* **What you will do**
For this exercise, return the line containing "Mark point(s) on the yellow animal" and every line after it through the end of the records below, without alteration.

* **Given information**
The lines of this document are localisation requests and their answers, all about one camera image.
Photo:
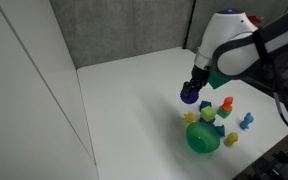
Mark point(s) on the red object behind arm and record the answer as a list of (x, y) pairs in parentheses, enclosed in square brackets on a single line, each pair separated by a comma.
[(259, 20)]

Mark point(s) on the dark blue cube block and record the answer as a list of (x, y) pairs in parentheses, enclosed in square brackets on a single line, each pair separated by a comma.
[(206, 121)]

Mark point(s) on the teal animal toy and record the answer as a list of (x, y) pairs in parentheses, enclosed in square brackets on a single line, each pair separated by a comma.
[(221, 130)]

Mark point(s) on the black equipment frame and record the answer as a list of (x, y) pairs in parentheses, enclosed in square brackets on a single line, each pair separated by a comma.
[(277, 160)]

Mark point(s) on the dark blue pentagon block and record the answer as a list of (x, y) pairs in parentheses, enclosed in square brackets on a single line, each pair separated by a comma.
[(204, 104)]

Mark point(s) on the yellow animal toy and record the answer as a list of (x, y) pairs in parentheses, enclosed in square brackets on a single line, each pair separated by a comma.
[(231, 139)]

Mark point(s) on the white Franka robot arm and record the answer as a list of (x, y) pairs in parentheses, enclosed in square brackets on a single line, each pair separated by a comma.
[(230, 43)]

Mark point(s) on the yellow spiky star toy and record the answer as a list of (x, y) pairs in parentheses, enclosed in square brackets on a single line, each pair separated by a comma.
[(189, 117)]

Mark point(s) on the light blue animal toy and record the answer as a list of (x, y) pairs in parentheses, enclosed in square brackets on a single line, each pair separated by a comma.
[(246, 120)]

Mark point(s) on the lime green cube block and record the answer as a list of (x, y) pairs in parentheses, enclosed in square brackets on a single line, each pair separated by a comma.
[(208, 113)]

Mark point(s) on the dark blue spiky ball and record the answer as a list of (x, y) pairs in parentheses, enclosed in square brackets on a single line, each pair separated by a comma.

* **Response to the task**
Mark point(s) on the yellow animal toy and record the answer as a list of (x, y) pairs in parentheses, enclosed in square brackets on a single line, each pair separated by a comma.
[(231, 139)]

Mark point(s) on the white Franka robot arm and record the answer as a list of (x, y) pairs in parentheses, enclosed in square brackets on a single line, each pair separated by a comma.
[(230, 43)]

Mark point(s) on the yellow spiky star toy and record the answer as a list of (x, y) pairs in parentheses, enclosed in square brackets on a single line, each pair separated by a comma.
[(189, 117)]

Mark point(s) on the light blue animal toy and record the answer as a list of (x, y) pairs in parentheses, enclosed in square brackets on a single line, each pair separated by a comma.
[(246, 120)]

Mark point(s) on the lime green cube block and record the answer as a list of (x, y) pairs in parentheses, enclosed in square brackets on a single line, each pair separated by a comma.
[(208, 113)]

Mark point(s) on the dark blue spiky ball and record the answer as a list of (x, y) pairs in parentheses, enclosed in square brackets on a single line, each pair separated by a comma.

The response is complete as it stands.